* [Task goal] Could you write out the opening lines of the data, word for word, stopping after the line that contains "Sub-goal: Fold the"?

* [Data section]

━━━━━━━━

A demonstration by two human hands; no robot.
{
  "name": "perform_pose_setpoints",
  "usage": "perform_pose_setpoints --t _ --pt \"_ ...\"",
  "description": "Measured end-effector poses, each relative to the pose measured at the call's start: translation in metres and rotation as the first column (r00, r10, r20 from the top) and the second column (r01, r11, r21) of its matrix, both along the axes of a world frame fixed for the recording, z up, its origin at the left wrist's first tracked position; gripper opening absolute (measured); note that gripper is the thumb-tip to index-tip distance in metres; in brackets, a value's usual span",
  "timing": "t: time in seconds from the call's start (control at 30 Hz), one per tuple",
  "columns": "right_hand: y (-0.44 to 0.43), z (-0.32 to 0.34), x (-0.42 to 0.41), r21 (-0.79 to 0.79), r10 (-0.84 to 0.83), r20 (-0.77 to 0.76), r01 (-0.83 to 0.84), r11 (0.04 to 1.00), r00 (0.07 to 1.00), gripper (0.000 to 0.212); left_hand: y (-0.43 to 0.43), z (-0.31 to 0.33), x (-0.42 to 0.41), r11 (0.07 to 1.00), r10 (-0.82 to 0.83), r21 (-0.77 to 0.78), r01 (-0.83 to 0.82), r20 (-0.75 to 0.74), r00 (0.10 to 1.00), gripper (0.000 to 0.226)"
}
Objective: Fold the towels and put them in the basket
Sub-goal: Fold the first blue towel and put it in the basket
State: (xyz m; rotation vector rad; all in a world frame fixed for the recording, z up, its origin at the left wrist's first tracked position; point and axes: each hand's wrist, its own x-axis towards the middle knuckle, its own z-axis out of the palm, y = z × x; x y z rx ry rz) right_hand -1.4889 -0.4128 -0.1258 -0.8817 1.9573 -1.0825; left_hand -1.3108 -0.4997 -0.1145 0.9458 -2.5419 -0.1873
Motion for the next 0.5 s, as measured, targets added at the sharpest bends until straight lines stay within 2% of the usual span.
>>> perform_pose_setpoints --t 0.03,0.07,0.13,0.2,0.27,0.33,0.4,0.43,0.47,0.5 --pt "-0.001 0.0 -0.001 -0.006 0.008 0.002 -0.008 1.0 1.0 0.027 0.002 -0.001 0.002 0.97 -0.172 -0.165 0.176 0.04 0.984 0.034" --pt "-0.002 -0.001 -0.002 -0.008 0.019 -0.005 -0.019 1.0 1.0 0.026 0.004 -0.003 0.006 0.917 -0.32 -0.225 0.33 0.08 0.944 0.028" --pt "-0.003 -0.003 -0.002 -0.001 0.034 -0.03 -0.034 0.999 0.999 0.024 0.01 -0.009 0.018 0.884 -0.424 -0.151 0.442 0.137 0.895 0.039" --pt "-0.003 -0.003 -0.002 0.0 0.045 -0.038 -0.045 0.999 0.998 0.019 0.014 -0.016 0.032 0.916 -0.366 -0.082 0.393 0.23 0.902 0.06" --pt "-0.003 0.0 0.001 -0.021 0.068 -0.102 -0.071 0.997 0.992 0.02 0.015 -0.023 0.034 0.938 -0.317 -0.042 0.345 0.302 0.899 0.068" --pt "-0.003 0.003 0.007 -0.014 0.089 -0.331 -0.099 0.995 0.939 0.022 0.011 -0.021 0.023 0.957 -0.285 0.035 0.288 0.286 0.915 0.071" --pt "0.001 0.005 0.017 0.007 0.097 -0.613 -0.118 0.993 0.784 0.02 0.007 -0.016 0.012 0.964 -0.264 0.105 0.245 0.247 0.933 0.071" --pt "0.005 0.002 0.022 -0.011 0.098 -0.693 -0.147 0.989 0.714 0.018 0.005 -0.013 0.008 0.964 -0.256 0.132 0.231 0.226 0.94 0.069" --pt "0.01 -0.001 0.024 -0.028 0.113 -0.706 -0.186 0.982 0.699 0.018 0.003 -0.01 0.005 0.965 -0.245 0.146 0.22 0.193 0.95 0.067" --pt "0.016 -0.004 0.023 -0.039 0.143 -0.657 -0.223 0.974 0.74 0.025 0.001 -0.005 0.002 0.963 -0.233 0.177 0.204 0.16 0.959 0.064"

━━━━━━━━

* [Solved problem]
A demonstration by two human hands; no robot.
{
  "name": "perform_pose_setpoints",
  "usage": "perform_pose_setpoints --t _ --pt \"_ ...\"",
  "description": "Measured end-effector poses, each relative to the pose measured at the call's start: translation in metres and rotation as the first column (r00, r10, r20 from the top) and the second column (r01, r11, r21) of its matrix, both along the axes of a world frame fixed for the recording, z up, its origin at the left wrist's first tracked position; gripper opening absolute (measured); note that gripper is the thumb-tip to index-tip distance in metres; in brackets, a value's usual span",
  "timing": "t: time in seconds from the call's start (control at 30 Hz), one per tuple",
  "columns": "right_hand: y (-0.44 to 0.43), z (-0.32 to 0.34), x (-0.42 to 0.41), r21 (-0.79 to 0.79), r10 (-0.84 to 0.83), r20 (-0.77 to 0.76), r01 (-0.83 to 0.84), r11 (0.04 to 1.00), r00 (0.07 to 1.00), gripper (0.000 to 0.212); left_hand: y (-0.43 to 0.43), z (-0.31 to 0.33), x (-0.42 to 0.41), r11 (0.07 to 1.00), r10 (-0.82 to 0.83), r21 (-0.77 to 0.78), r01 (-0.83 to 0.82), r20 (-0.75 to 0.74), r00 (0.10 to 1.00), gripper (0.000 to 0.226)"
}
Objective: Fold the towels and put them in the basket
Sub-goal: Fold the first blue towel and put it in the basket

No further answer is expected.